Matrix Reloaded: Alles ist vorherbestimmt

Wie aus einem Befreiungskampf unterdrückter Menschen die Anbetung eines Science-Fiction-Jesus geworden ist."Ich werde den Menschen das zeigen, was sie nicht sehen sollen. Ich zeige ihnen eine Welt ohne Gesetze, ohne Kontrollen, und ohne Grenzen – eine Welt, in der alles möglich ist. Wie es dann weiter geht, das liegt ganz an euch." Das hatte uns Neo (Keanu Reeves) am Ende des ersten Matrix-Films versprochen.
Doch "Matrix Reloaded" zeigt keine freie Welt. Noch immer beherrschen die Maschinen die Erde und benutzen die Körper der Menschen als Energiequelle. Um Aufstände zu verhindern, wird den Menschen ständig eine am Computer programmierte Scheinwelt, die Matrix, ins Gehirn eingespeist. Nur Neo und wenige andere sind bereits aus ihr befreit worden. Sie versuchen zu verhindern, dass die Maschinen die letzten freien Menschen ermorden.
Doch aus dem Freiheitskampf des ersten Teils haben die Regisseure Andy und Larry Wachowski jetzt eine Science-Fiction-Version der Bibel gemacht. Dabei wirkt "der auserwählte" Neo wie Jesus, von dem es allein abhängt, ob die Menschen den Krieg gegen die Maschinen gewinnen können. In der letzten Stadt der Menschen stellen sie Neo zur Verehrung Essen vor die Tür und bitten ihn, ihre Kinder zu beschützen.

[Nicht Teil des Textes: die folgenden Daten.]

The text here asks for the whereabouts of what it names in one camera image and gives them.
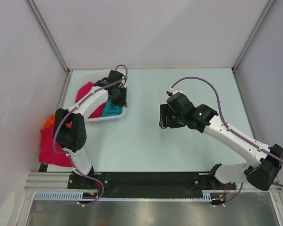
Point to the orange folded t shirt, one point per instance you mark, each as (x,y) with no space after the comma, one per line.
(46,141)

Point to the red t shirt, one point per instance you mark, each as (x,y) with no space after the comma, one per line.
(47,154)
(84,91)

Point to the teal t shirt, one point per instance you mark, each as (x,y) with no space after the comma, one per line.
(111,110)

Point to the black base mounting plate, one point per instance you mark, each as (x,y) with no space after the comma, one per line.
(158,185)

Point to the white plastic laundry basket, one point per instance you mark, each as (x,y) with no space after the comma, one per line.
(94,76)

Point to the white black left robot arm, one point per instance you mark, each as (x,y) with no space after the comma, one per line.
(69,133)

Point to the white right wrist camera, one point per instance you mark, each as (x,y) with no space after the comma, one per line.
(171,91)

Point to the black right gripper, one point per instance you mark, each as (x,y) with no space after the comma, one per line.
(165,110)

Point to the white slotted cable duct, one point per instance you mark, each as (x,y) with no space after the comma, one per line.
(90,196)

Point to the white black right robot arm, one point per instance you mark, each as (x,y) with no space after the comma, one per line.
(262,162)

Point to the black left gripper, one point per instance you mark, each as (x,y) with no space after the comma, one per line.
(122,102)

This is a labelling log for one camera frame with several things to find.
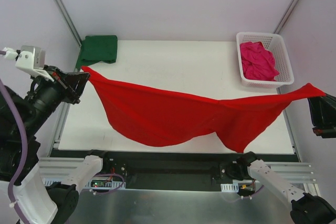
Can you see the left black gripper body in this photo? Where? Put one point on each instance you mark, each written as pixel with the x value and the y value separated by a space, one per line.
pixel 68 87

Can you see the folded green t shirt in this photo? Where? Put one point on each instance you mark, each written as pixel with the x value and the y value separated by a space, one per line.
pixel 98 48

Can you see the left white cable duct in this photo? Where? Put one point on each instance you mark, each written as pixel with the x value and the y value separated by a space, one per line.
pixel 98 184

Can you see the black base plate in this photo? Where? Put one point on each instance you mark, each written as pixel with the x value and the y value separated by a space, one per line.
pixel 183 171

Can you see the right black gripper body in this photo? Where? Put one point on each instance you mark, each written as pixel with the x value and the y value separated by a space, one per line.
pixel 323 116

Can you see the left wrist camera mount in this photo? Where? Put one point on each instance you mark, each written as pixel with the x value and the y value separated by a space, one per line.
pixel 29 59

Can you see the white plastic basket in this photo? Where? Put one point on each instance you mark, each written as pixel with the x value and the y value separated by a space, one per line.
pixel 276 45

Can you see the red t shirt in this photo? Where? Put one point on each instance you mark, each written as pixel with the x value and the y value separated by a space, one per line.
pixel 161 118

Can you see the white cable duct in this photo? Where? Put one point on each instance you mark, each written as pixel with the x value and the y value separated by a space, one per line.
pixel 230 188
pixel 98 184

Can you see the right white cable duct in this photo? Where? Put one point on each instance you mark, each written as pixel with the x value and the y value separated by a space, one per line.
pixel 230 188

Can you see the pink t shirt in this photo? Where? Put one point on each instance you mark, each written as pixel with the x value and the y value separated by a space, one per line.
pixel 257 62

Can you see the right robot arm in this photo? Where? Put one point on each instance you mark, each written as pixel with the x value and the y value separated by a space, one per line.
pixel 304 207

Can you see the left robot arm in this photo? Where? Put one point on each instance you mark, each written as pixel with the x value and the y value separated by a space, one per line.
pixel 21 118

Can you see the aluminium frame rail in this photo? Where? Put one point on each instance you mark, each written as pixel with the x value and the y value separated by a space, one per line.
pixel 294 172

Gewinnen kann Neo angeblich nur, wenn er die Ratschläge des "Orakels" befolgt, ein Programm in der Matrix, dass scheinbar auf die Seite der Menschen gewechselt ist. Neos Prophet ist der Captain eines Kriegsraumschiffes, Morpheus (Laurence Fishburne). Er hat den Menschen zwar wenig zu sagen, außer, dass sie keine Angst haben und an den auserwählten Erlöser Neo glauben sollen. Trotzdem schafft es Morpheus unerklärlicherweise, alle davon zu überzeugen, dass die Stadt nicht verteidigt werden muss, weil angeblich allein Neo die Menschheit retten könne. Denn das sei "die Prophezeiung" des Orakels.
Diese Prophezeiung ist es auch, mit der die Regisseure erfolglos versuchen, zahlreiche sinnlos in den Film gestopfte Figuren und Ereignisse zu erklären. So antwortet beispielsweise der "Schlüsselmacher" (Randall Duk Kim) auf die sehr berechtigte Frage, wieso ausgerechnet er genau wisse, wie der zentrale Computer der Matrix zerstört werden könne: "Es ist meine Bestimmung, das zu wissen."
Zwar sind einige Spezialeffekte atemberaubend. Vor allem die viertelstündige Szene auf der Autobahn lässt jede andere Verfolgungsjagd der Filmgeschichte wie eine Schautafel aus der Fahrschule aussehen. Doch "Matrix Reloaded" ist nie annährend so faszinierend wie der erste Teil, der uns mit der Matrix auf verblüffende Weise erklärt hat, wieso wir oft das Gefühl haben, willenlos durch eine Welt zu gehen, die wir nicht beeinflussen können.
In Teil zwei ist die Matrix hingegen lediglich eine Sammlung von Schauplätzen, in denen Neo seine übermenschlichen Fähigkeiten in überlangen Kampfszenen vorzeigen kann. Bleibt zu hoffen, dass wenigstens der dritte Teil "Matrix Revolutions" ab 6. November seinem Namen gerecht wird.